**Exercise goal**. From the entries below, return exactly the lines beginning at the one that contains "In this document" and ending at the one that contains "Please trace the outline of the brown", both of them included, and only those lines.

**Entries provided**.
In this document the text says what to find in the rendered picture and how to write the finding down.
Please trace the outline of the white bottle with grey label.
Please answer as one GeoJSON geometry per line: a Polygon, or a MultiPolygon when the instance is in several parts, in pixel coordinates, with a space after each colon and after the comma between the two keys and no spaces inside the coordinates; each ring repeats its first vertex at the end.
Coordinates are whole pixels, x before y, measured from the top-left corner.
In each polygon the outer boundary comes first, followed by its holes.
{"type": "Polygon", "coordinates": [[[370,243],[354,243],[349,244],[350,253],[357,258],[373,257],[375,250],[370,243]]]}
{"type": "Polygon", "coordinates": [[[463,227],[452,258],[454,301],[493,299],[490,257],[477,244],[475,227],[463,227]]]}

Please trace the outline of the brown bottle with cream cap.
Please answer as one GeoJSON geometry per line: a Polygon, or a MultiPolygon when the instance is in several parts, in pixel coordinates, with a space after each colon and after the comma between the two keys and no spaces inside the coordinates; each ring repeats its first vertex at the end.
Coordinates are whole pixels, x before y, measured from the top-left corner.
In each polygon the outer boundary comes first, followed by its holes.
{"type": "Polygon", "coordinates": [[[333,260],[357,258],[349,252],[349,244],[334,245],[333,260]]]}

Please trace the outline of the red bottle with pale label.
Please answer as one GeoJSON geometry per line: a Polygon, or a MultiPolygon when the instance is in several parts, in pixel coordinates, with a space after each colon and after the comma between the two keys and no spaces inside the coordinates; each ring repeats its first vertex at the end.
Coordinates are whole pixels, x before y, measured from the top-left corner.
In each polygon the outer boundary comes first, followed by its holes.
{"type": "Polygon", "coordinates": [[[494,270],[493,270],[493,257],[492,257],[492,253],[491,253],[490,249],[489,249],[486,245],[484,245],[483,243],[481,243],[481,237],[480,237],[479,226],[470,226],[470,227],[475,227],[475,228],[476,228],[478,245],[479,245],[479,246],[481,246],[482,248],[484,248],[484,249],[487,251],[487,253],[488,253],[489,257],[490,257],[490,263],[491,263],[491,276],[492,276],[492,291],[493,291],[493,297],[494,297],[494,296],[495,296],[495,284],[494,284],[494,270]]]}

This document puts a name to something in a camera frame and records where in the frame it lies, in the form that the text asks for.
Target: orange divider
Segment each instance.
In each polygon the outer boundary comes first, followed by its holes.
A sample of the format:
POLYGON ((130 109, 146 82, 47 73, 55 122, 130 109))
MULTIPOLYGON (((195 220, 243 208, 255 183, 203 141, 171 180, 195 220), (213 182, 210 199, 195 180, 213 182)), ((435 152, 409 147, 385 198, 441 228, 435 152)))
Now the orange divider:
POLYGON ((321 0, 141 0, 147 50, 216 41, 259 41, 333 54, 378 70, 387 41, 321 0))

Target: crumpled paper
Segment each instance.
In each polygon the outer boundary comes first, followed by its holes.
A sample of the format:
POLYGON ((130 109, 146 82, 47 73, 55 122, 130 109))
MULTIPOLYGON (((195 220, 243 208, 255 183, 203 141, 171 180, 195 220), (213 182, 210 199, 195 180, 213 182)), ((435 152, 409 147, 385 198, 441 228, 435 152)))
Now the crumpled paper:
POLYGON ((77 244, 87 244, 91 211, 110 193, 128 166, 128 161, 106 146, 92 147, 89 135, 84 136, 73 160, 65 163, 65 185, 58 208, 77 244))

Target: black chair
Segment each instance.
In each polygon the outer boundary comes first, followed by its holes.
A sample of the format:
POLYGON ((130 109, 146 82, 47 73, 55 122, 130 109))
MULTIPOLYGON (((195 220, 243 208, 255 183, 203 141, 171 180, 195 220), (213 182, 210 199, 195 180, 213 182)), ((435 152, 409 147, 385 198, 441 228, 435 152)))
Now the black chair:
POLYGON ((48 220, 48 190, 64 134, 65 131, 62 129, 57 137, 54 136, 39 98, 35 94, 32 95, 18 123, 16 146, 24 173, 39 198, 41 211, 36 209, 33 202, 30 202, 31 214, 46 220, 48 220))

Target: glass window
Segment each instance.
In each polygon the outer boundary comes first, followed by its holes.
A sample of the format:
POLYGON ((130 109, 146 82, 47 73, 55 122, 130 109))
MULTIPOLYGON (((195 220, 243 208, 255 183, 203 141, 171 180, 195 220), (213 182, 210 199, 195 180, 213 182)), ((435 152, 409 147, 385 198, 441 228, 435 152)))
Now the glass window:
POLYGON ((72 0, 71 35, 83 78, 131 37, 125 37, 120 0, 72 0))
--
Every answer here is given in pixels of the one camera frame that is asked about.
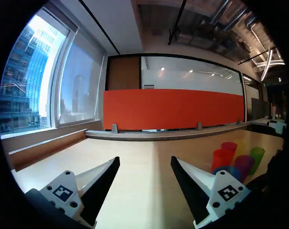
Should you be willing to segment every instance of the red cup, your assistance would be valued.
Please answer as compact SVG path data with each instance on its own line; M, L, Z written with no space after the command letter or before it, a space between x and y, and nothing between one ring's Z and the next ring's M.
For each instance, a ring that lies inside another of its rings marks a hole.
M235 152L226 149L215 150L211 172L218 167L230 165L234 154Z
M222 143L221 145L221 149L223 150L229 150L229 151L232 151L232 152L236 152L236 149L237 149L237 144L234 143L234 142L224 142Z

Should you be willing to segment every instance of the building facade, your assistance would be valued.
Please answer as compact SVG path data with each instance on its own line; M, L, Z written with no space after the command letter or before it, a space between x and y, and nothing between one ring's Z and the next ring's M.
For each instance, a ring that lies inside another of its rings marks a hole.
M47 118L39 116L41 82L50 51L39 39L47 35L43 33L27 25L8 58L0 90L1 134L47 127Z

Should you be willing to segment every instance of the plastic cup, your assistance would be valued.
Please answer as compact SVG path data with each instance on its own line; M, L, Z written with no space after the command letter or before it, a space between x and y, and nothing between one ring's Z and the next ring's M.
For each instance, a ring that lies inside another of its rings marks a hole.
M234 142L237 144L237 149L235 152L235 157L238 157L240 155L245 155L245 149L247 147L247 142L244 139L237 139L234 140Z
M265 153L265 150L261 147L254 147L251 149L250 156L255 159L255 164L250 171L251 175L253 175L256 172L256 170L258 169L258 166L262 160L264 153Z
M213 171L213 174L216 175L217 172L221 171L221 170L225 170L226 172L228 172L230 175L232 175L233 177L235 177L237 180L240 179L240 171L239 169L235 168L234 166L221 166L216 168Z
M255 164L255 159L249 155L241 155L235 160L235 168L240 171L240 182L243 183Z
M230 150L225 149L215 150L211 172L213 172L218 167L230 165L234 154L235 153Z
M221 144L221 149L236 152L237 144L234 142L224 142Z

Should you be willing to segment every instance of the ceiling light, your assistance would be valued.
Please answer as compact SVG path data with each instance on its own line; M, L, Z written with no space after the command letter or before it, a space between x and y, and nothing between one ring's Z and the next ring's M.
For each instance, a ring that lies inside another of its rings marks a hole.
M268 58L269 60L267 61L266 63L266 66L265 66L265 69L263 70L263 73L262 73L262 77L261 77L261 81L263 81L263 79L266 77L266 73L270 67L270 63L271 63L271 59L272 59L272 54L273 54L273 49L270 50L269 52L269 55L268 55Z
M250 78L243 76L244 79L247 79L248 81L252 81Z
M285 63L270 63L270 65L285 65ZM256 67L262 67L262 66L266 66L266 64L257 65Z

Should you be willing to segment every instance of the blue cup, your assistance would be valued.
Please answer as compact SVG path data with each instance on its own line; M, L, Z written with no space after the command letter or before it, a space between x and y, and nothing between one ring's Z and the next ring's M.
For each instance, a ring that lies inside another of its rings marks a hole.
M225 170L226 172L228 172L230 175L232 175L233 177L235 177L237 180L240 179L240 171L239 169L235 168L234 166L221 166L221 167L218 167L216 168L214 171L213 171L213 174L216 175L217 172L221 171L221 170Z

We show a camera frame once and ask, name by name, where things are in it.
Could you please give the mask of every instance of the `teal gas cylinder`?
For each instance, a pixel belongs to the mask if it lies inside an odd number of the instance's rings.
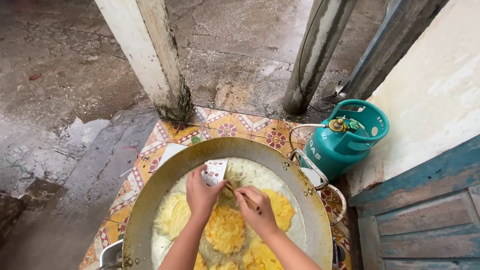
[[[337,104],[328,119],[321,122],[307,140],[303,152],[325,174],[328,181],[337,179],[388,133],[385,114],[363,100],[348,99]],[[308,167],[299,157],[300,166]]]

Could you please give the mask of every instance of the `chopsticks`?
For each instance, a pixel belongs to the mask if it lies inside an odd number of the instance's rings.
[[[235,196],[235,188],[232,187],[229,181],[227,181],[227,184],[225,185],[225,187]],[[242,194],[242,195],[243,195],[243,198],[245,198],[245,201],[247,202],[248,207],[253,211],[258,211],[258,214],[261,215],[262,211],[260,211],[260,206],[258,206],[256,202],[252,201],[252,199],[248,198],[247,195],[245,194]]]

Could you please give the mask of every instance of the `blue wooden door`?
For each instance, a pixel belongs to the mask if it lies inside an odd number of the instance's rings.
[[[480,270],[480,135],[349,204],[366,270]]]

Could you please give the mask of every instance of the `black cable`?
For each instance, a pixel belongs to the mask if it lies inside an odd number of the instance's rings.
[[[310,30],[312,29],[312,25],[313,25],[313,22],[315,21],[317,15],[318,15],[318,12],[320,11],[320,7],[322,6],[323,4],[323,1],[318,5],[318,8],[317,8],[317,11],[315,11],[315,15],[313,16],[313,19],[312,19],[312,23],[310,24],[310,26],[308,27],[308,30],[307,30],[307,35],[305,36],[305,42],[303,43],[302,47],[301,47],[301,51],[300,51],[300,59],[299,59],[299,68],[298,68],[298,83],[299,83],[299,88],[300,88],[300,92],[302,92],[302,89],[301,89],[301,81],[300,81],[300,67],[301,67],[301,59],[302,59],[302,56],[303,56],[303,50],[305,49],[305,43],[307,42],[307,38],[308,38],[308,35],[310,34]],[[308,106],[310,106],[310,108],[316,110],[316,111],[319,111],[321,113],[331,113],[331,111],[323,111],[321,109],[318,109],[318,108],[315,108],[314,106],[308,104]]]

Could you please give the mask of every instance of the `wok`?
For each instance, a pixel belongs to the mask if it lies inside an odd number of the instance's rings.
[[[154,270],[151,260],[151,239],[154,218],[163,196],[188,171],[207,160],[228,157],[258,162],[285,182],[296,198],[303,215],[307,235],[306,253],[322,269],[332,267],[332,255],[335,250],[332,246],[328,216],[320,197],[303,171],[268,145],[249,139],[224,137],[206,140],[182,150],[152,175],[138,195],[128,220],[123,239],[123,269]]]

**Your solution**.
In this document the text says what to find in the rendered picture and how to write the finding down.
Please trace the outline of the white bottle with grey label.
Please answer as one GeoJSON geometry per line: a Polygon, or a MultiPolygon when the instance is in several parts, in pixel coordinates, with a space after each colon and after the comma between the two keys and no spaces inside the coordinates; each ring repeats its first vertex at the end.
Coordinates are whole pixels, x before y, measured from the top-left corner.
In each polygon the outer boundary comes first, followed by its holes.
{"type": "Polygon", "coordinates": [[[370,243],[354,243],[349,244],[350,253],[357,258],[373,257],[375,250],[370,243]]]}
{"type": "Polygon", "coordinates": [[[463,227],[452,258],[454,301],[493,299],[490,257],[477,244],[475,227],[463,227]]]}

Please trace the outline of the brown bottle with cream cap.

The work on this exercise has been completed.